For all the series’ acclaim, some thought the sequence was out of place in a show feted for its realism. ‘It was a dramatic ending,’ she says. ‘The majority of the nation thoroughly enjoyed it. There were some who said, “too far, too far”. But I thought it was gripping, it went out with a bang. I always wonder how Jed [writer Jed Mercurio] is going to top it, and he always does.’

The dense, jargon-heavy interrogation scenes – some clocking in at over 20 minutes – are achieved in a single take. ‘We all have flats next door to each other in Belfast, so we take it in turns to host homework nights,’ McClure reveals. ‘You have to work hard, ‘cos you don’t want to be the one who messes it up for everyone else. Once those scenes are done, we’re in the pub, having a pint.’

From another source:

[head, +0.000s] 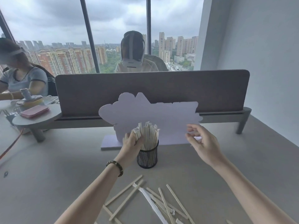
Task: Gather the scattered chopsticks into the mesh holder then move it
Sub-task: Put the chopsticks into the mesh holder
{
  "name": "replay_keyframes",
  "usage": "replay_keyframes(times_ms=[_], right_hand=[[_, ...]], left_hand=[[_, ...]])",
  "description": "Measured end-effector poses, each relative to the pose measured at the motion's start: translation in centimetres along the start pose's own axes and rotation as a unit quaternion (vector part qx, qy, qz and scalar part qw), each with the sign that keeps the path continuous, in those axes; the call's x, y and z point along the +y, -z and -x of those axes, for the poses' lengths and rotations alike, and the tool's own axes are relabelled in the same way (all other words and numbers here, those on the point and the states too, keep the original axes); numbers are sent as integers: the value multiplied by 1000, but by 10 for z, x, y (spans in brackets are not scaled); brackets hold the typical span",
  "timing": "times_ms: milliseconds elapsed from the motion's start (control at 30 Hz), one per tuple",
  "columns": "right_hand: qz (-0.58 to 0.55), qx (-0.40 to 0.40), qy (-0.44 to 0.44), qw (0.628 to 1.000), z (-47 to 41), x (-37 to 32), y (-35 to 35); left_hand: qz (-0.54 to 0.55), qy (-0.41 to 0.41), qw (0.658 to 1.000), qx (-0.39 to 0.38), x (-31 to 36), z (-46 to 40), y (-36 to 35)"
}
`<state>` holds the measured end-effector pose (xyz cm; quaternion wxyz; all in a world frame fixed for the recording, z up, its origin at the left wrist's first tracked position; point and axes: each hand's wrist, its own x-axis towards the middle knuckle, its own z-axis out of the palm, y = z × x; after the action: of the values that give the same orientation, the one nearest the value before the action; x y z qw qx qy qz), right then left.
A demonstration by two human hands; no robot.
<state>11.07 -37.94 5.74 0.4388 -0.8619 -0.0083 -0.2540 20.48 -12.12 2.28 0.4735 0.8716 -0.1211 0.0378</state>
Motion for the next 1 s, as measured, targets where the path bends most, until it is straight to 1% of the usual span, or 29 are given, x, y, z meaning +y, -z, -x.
replay_keyframes(times_ms=[133, 233, 300, 400, 533, 633, 700, 800, 1000], right_hand=[[-6, -9, -16, 1000, 6, 6, 5], [-10, -30, -37, 999, 9, 10, 5], [-13, -47, -52, 997, 13, 12, 6], [-23, -69, -70, 995, 19, 13, 8], [-15, -99, -89, 991, 31, 11, 14], [5, -123, -91, 988, 44, 9, 23], [37, -155, -101, 982, 55, 9, 31], [148, -223, -104, 958, 71, 8, 47], [289, -261, -117, 914, 103, 12, 70]], left_hand=[[-23, 7, 999, -25, -4, -3, 4], [15, 22, 997, -78, -1, -1, 11], [21, 30, 995, -88, 2, 1, 13], [40, 14, 997, -66, 8, 8, 17], [134, 44, 989, -47, 10, 20, 20], [127, 50, 990, -36, 3, 26, 26], [84, 73, 993, -25, -7, 30, 30], [25, 91, 995, -28, -18, 39, 37], [-43, 89, 991, -88, -12, 69, 48]])
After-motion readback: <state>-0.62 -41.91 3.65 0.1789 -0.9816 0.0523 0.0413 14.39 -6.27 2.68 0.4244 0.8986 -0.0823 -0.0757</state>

As a working class kid from Nottingham, McClure acknowledges the debt she owes to the Television Workshop. ‘I do have opinions on the cost of drama schools,’ she says. ‘The idea of denying people an opportunity that someone else has just because of money… I find that frightening, really. The Workshop is an incredible example of what you can get out of people when you open the doors to everybody. 

‘I auditioned for the Italia Conti school in London when I was about 14, and the reason I didn’t go was purely down to money – we had a year to find the funds. We went to the council, friends, family, charities… you name it. But it’s just too much. Now I look back and think, thank God I didn’t go there, because it would have completely changed my life and my career, and where I am now.’

She’s still careful with her money. ‘I know where it’s all come from and I look after it,’ she says. ‘I’m not a millionaire, I’m not a Hollywood A-lister – I have to make sure I’ve got work coming up, to earn money. Because if I don’t, I’ll have to find a different job to do. That’s just the reality.’